Drop the images, then output the listing exactly.

##############################

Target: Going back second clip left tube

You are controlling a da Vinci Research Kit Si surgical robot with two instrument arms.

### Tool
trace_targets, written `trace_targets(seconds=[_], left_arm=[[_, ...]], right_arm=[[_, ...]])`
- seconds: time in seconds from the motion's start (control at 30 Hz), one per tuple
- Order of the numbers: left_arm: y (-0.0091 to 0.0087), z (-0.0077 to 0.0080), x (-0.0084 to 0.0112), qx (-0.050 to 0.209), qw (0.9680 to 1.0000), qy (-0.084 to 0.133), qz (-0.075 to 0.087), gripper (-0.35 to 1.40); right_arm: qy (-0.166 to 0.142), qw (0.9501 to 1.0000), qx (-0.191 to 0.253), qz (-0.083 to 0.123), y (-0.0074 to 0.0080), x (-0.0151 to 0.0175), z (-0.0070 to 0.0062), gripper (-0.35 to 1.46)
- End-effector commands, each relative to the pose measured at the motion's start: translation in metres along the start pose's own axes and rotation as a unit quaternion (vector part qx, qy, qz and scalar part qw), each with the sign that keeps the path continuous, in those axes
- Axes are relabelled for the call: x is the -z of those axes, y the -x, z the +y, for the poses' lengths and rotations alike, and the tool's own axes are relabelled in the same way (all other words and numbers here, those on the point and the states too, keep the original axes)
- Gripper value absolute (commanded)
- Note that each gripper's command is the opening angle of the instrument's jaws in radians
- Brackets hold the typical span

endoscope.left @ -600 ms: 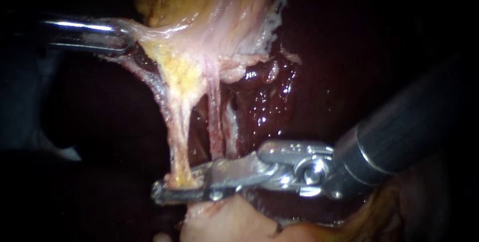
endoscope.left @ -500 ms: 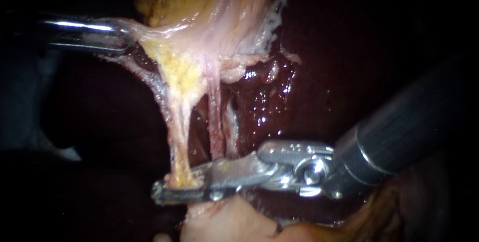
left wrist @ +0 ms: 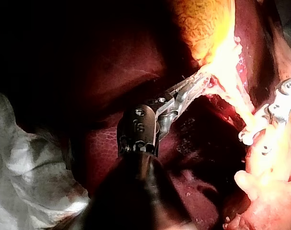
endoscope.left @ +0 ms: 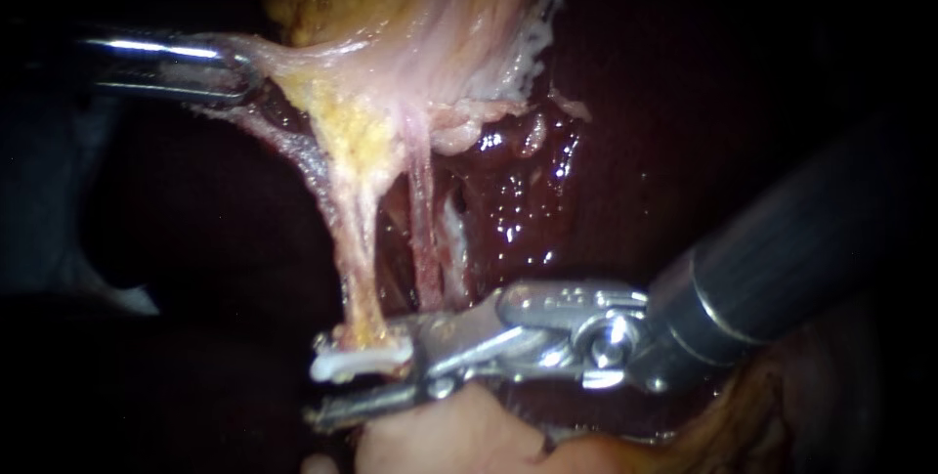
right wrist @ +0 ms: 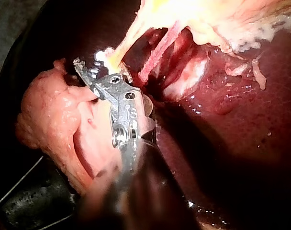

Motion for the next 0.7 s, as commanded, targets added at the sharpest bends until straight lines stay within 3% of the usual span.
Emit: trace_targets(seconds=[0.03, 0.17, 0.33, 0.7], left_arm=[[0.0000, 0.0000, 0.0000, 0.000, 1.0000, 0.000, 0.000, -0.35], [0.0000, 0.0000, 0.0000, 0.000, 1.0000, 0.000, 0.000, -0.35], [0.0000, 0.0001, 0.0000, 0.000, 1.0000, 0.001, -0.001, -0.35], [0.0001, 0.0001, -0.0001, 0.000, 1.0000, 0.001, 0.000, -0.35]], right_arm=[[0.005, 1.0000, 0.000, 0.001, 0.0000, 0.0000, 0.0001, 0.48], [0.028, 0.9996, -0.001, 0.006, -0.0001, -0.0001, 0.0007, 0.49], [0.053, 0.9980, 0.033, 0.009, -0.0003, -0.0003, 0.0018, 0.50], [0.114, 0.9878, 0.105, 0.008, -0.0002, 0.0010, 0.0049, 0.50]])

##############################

-- Your solution --
Target: Going back second clip left tube

You are controlling a da Vinci Research Kit Si surgical robot with two instrument arms.

### Tool
trace_targets, written `trace_targets(seconds=[_], left_arm=[[_, ...]], right_arm=[[_, ...]])`
- seconds: time in seconds from the motion's start (control at 30 Hz), one per tuple
- Order of the numbers: left_arm: y (-0.0091 to 0.0087), z (-0.0077 to 0.0080), x (-0.0084 to 0.0112), qx (-0.050 to 0.209), qw (0.9680 to 1.0000), qy (-0.084 to 0.133), qz (-0.075 to 0.087), gripper (-0.35 to 1.40); right_arm: qy (-0.166 to 0.142), qw (0.9501 to 1.0000), qx (-0.191 to 0.253), qz (-0.083 to 0.123), y (-0.0074 to 0.0080), x (-0.0151 to 0.0175), z (-0.0070 to 0.0062), gripper (-0.35 to 1.46)
- End-effector commands, each relative to the pose measured at the motion's start: translation in metres along the start pose's own axes and rotation as a unit quaternion (vector part qx, qy, qz and scalar part qw), each with the sign that keeps the path continuous, in those axes
- Axes are relabelled for the call: x is the -z of those axes, y the -x, z the +y, for the poses' lengths and rotations alike, and the tool's own axes are relabelled in the same way (all other words and numbers here, those on the point and the states too, keep the original axes)
- Gripper value absolute (commanded)
- Note that each gripper's command is the opening angle of the instrument's jaws in radians
- Brackets hold the typical span

endoscope.left @ -600 ms: 
endoscope.left @ -500 ms: 
left wrist @ +0 ms: 
endoscope.left @ +0 ms: 
right wrist @ +0 ms: 

Motion for the next 0.7 s, as commanded, targets added at the sharpest bends until straight lines stay within 3% of the usual span.
Emit: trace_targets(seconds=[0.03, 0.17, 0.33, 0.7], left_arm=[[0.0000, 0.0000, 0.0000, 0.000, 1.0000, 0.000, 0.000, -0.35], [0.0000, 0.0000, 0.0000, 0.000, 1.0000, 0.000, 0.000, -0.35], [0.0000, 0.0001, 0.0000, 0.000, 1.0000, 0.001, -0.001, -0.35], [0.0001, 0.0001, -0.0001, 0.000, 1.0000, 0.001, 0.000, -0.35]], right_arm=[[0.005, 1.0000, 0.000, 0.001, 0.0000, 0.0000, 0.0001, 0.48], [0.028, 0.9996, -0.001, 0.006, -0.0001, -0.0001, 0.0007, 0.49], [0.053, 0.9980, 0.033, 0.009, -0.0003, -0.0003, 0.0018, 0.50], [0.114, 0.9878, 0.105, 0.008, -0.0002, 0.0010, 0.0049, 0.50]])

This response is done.